§ Data extract
########

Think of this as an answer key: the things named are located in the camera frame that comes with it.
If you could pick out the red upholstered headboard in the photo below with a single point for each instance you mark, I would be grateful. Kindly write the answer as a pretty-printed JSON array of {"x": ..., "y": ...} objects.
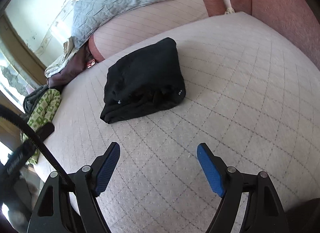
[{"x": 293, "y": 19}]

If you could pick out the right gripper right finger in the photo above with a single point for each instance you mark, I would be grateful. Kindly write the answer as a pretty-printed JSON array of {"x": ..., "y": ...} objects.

########

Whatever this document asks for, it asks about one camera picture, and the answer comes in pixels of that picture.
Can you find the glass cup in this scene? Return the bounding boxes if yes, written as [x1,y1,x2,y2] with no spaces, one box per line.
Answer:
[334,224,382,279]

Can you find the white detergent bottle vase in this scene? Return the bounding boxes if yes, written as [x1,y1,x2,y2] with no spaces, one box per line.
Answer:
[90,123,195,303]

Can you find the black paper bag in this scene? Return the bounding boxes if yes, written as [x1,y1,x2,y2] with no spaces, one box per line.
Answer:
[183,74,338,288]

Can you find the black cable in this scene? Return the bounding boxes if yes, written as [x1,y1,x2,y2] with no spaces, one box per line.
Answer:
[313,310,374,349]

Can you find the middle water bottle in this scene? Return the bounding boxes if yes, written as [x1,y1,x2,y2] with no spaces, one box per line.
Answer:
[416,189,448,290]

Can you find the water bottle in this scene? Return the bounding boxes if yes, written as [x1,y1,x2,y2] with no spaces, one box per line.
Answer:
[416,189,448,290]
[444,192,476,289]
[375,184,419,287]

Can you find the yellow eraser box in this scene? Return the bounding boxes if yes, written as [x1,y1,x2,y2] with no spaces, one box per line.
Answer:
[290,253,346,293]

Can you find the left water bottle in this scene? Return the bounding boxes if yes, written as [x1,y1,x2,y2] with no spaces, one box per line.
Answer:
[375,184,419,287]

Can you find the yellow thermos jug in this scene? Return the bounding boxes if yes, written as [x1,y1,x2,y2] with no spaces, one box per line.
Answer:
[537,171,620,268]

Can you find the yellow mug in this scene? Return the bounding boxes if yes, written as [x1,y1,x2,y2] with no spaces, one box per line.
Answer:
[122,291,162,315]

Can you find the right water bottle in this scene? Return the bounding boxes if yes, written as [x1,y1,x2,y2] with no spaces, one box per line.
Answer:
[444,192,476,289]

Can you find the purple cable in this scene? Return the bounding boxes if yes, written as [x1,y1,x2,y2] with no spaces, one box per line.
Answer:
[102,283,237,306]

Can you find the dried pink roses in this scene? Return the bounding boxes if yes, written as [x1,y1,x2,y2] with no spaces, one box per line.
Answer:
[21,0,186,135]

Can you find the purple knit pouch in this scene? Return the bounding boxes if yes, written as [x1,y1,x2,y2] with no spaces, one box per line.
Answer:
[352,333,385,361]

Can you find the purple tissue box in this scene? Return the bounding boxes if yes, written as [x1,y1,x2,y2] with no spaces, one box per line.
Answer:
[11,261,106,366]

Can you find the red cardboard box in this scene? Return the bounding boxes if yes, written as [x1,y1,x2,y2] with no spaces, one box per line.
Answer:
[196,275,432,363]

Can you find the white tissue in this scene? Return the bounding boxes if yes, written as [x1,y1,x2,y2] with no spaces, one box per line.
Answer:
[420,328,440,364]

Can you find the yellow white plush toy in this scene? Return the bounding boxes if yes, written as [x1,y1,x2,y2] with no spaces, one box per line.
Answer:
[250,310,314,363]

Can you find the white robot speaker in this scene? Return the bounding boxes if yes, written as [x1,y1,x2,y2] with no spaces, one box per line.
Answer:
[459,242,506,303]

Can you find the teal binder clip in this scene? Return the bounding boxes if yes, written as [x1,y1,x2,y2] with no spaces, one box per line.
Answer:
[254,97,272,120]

########

§ Exercise description
Wherever a line in the data above contains the word "black", copy that line.

§ Completed exercise
Can you find the black paper bag in this scene? Return the bounding boxes if yes, written as [x1,y1,x2,y2] with no spaces, one box per line.
Can you find the black cable in this scene? Return the bounding boxes if yes, written as [x1,y1,x2,y2] with no spaces, one box per line.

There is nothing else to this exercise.